By Travis Coltrain
Officials unveiled a $2 billion project aimed at reducing floods, showing it off to the media for the first time Wednesday.
The University of Iowa IIHR-Hydroscience & Engineering revealed its completed smaller-scale model of a sewer system that will soon be built in St. Louis.
The model was only 1/16 the size of the actual model, which is estimated to handle upwards of 4,420 million gallons, said Troy Lyons, the IIHR director of engineering services.
“The purpose of our model is to study and evaluate the hydraulics of a system that’s being built and designed for the city of St. Louis to intercept excess storm water,” Lyons said.
The current system in St. Louis has flaws, he said. Currently, the system has a tipping point — despite its large figure, flooding is still possible in storms.
Jacob Odgaard, an IIHR research engineer, compared older systems to cathedrals, saying, “This type of system comes in very handy; it’s a good tool for the cities, it is very elegant because it doesn’t take up much space.”
Space is very hard to come by in metropolitan areas. Odgaard said with climate change affecting the weather, the best place to store water is underneath the city in tunnels instead of letting it flood onto the roads.
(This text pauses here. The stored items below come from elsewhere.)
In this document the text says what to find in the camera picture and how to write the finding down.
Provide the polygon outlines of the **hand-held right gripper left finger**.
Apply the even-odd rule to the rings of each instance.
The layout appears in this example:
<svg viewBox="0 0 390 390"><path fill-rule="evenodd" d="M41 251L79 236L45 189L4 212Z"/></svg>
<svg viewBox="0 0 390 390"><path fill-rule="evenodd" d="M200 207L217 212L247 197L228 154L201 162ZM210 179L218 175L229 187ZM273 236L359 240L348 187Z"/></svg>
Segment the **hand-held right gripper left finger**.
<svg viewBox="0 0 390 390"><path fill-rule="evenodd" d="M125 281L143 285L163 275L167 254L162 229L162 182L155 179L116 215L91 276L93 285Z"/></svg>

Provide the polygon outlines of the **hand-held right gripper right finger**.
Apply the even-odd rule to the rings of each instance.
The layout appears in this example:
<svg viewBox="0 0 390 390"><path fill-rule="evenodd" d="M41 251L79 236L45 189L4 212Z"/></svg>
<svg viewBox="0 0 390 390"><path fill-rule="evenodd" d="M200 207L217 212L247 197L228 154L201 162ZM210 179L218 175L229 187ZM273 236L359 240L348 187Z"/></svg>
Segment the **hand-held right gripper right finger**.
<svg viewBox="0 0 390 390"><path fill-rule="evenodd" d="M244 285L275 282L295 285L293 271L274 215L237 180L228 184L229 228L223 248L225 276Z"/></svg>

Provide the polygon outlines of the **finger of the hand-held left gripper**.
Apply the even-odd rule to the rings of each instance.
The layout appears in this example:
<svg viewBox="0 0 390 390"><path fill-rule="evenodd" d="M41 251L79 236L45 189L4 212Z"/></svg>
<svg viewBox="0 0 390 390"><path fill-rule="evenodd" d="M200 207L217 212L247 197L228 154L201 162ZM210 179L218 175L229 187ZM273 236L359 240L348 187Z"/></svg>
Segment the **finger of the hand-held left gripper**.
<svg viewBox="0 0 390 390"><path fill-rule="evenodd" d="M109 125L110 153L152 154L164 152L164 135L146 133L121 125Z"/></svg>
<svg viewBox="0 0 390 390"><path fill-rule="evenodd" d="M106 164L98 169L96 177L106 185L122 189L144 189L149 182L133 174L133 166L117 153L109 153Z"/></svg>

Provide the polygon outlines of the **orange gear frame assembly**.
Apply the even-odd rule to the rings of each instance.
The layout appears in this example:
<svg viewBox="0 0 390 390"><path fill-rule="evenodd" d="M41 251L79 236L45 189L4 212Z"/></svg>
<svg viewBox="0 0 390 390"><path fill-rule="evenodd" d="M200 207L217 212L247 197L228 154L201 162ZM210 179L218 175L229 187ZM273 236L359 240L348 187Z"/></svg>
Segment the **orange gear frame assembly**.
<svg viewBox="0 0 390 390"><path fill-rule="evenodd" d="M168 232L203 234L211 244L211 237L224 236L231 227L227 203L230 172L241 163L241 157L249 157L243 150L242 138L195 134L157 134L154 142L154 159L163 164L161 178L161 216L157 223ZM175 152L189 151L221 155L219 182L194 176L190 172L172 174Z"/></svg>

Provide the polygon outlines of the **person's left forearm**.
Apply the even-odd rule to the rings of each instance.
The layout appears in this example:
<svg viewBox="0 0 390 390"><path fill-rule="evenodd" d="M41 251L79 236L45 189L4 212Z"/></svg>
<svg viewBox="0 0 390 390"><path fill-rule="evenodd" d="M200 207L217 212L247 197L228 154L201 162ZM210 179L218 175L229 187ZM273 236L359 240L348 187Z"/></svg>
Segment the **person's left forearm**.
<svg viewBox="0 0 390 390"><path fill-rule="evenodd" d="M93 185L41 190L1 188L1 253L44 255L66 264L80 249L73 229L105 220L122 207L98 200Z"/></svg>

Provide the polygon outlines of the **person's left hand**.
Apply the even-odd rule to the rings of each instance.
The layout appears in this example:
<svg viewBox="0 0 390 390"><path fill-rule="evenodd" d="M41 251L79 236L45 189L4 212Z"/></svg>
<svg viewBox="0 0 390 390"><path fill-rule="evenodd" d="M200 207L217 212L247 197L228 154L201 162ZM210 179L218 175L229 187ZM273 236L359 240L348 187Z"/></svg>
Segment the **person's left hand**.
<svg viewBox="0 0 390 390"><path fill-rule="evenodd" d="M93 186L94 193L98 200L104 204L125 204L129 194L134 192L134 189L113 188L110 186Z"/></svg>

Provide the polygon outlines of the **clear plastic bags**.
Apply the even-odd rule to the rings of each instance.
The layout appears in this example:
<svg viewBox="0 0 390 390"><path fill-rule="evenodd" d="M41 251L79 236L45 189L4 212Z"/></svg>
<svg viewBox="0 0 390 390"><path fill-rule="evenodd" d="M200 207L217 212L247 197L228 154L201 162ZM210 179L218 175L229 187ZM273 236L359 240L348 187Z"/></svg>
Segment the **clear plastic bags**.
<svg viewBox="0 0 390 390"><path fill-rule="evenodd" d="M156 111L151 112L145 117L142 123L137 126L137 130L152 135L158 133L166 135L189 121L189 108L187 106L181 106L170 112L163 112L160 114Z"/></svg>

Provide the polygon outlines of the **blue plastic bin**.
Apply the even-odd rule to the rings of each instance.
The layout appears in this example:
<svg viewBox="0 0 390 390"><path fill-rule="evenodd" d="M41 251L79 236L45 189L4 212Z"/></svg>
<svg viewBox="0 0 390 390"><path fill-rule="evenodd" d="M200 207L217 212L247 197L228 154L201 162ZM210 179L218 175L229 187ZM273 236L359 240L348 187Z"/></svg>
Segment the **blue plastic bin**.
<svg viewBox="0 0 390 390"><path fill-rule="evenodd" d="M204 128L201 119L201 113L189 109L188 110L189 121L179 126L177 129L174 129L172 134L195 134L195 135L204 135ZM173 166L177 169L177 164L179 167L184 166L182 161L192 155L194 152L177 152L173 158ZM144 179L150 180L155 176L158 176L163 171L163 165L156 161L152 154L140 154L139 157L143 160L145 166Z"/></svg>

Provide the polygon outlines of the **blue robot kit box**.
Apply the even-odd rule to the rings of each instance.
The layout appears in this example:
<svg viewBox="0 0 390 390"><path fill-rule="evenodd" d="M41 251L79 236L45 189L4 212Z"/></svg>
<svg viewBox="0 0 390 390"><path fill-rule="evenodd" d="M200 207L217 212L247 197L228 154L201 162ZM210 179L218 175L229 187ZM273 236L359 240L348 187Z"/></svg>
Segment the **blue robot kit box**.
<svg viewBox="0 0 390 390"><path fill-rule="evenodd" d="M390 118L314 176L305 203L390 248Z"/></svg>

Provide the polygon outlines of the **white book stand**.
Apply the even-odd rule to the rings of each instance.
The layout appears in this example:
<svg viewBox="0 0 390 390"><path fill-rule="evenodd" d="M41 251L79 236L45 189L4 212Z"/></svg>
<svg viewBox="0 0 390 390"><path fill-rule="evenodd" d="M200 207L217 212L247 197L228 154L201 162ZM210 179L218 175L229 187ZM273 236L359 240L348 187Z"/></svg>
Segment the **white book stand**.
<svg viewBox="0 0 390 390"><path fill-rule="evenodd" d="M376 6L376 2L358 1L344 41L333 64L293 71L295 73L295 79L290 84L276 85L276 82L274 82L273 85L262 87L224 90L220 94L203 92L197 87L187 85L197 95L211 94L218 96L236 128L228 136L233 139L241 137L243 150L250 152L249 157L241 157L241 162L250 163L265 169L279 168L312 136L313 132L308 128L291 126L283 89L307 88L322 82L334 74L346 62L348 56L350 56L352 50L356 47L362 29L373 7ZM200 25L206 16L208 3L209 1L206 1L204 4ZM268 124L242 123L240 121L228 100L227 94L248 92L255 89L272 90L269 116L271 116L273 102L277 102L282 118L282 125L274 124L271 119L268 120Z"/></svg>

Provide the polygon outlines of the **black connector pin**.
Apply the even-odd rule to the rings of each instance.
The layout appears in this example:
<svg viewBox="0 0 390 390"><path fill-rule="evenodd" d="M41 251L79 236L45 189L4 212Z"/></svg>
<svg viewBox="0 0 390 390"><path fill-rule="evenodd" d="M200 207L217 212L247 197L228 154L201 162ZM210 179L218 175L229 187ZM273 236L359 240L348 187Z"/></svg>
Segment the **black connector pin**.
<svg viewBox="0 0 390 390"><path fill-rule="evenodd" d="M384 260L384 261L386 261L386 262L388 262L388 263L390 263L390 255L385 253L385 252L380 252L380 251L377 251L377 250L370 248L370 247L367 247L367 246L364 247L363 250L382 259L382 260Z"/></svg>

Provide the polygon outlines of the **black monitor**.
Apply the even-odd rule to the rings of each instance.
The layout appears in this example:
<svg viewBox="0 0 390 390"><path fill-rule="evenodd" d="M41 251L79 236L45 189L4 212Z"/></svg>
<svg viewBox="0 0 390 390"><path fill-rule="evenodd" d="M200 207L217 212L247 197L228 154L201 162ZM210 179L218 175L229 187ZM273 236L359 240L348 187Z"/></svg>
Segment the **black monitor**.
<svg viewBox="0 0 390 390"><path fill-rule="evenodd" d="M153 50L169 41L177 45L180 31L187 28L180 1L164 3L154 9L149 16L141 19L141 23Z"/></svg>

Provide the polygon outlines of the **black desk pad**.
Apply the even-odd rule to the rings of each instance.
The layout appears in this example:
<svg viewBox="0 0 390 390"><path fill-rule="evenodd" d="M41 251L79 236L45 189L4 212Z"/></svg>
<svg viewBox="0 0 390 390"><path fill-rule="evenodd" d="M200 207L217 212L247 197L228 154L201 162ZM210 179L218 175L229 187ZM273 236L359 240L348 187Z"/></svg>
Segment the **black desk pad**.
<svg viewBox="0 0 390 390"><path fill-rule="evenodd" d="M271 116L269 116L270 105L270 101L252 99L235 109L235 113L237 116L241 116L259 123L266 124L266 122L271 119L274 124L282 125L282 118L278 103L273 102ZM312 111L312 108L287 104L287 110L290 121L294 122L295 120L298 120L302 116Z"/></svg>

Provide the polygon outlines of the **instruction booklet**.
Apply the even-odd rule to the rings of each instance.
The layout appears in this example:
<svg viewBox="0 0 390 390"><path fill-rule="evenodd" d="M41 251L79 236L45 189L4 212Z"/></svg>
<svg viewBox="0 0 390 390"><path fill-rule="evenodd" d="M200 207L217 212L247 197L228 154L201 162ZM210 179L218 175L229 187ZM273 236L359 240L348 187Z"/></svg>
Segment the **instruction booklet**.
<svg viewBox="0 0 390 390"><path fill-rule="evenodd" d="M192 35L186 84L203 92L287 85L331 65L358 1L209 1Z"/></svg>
The new system is designed differently, allowing excessive water to be intercepted and transferred into an underground storage tank, instead of letting it continue to the river, Lyons said.
There are certain aspects to how the water is flowing and the geometry of the pipes that specifically allows for this application, he said.
Then, after the storm has passed, that water is pumped out, treated, and discharged.
“Storm water is a big problem, and that’s why the underground tunnels become so convenient,” Odgaard said. “Although they are expensive to build, they will prevent flooding.”
UI senior Kory Miller, an assistant designer at IIHR, has worked on the project for months now.
“I helped design it on a computer program, each part of the structure holding it up I drew so each person in the shop knew what dimensions each part needed to be,” he said.
He said he believes the vortex drop shaft is the most impressive part of the project. Its purpose is to lower the water deeper into the ground while also regulating and controlling the flow of water and air inside the system.
The vortex drop shaft is estimated to be the largest of its kind, once built to scale, Lyons said.
The vortex is used to prevent pressure buildup in the lower pipe from air coming in. Water spins around with the air in the middle, which will prevent pipes from breaking and manhole covers from going flying.
“We’ve seen a lot of success all over now; it goes by word of mouth from one city to the next,” Odgaard said.